§ What you are asked to do: Go through the entries below and print, exactly, the lines starting at the one with "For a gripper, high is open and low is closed" and ending at the one with "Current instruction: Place", keeping both ends and no others.
━━ Records provided ━━
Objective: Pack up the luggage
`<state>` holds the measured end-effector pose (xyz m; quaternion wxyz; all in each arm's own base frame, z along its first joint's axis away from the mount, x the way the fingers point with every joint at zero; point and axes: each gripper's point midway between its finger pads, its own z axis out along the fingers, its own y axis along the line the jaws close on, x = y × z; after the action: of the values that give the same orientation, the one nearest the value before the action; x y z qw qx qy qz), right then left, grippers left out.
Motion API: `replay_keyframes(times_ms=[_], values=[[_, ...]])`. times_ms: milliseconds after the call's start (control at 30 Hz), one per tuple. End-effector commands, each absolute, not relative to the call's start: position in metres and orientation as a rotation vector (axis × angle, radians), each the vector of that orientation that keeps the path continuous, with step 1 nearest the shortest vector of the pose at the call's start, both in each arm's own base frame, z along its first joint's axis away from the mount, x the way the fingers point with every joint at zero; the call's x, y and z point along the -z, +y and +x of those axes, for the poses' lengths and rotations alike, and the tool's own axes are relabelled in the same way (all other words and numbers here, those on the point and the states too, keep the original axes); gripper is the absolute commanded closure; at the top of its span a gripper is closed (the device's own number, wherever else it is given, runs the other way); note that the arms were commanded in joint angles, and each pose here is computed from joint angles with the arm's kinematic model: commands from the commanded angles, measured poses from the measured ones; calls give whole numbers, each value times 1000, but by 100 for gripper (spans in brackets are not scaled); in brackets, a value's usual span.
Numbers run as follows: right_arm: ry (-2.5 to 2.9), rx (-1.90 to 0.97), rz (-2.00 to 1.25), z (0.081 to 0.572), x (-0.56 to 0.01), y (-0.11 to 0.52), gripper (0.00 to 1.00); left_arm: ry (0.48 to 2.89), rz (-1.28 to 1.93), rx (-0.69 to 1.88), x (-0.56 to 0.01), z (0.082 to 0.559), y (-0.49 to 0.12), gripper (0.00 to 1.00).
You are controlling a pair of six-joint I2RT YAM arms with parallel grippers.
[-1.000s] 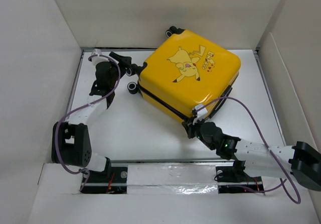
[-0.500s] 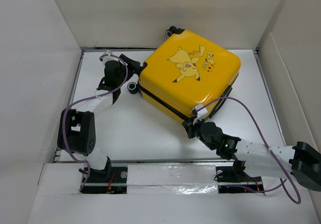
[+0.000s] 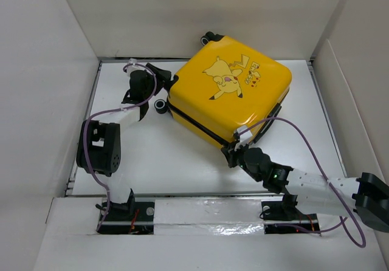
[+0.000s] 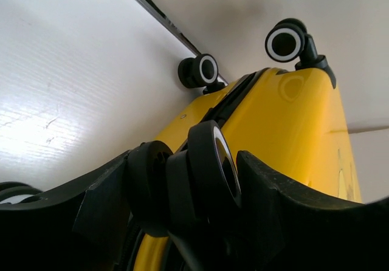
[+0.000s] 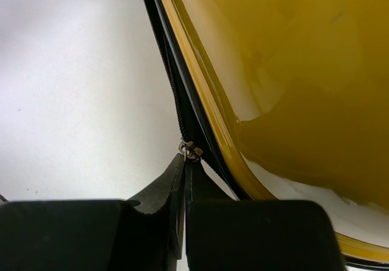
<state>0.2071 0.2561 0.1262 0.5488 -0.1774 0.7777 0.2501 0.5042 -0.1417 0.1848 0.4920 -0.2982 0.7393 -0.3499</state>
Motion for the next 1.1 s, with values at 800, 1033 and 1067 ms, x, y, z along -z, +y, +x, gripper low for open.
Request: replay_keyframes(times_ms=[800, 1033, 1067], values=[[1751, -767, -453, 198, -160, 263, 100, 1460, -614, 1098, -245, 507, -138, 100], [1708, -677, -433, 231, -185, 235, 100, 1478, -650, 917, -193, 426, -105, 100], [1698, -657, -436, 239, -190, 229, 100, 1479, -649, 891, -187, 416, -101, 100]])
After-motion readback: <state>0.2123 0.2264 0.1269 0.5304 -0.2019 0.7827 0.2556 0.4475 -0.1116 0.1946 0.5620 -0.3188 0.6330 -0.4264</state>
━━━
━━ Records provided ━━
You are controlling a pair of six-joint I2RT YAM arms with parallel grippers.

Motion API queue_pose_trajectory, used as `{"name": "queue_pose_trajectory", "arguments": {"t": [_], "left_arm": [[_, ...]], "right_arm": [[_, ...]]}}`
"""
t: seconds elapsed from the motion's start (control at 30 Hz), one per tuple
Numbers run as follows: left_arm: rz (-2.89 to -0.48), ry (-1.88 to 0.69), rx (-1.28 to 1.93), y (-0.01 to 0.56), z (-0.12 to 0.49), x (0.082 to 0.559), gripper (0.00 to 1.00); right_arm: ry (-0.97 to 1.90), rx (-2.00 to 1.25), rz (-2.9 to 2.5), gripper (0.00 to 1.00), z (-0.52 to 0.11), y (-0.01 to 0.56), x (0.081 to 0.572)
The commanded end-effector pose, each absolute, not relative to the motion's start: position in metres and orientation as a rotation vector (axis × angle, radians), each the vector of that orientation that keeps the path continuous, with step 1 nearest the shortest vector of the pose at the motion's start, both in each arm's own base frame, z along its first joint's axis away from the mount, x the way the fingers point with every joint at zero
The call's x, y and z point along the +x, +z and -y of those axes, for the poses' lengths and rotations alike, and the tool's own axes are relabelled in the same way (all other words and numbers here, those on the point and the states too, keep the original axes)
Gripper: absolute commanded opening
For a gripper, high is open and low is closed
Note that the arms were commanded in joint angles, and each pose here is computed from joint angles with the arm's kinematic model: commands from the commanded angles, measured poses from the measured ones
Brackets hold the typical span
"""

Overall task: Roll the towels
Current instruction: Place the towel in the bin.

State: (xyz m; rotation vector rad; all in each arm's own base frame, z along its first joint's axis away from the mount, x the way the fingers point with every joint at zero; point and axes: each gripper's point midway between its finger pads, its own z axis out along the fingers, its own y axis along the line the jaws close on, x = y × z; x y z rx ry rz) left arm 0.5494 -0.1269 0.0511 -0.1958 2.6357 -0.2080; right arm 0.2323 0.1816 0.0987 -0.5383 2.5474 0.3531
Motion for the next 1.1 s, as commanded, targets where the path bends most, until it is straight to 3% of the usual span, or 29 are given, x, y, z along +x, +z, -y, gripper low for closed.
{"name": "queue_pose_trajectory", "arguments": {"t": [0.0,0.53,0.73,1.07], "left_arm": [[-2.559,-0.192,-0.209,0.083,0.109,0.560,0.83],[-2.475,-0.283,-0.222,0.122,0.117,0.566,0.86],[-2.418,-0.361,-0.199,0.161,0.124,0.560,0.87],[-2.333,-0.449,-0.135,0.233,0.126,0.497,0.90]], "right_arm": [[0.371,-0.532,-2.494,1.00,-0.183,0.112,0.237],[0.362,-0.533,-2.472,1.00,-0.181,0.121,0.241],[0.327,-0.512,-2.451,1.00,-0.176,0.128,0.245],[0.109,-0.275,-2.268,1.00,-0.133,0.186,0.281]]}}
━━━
§ Answer box:
For a gripper, high is open and low is closed
Note that the arms were commanded in joint angles, and each pose here is computed from joint angles with the arm's kinematic model: commands from the commanded angles, measured poses from the measured ones
Brackets hold the typical span
"""

Overall task: Roll the towels
Current instruction: Place the towel in the bin.

The answer to this exercise has been fully stated.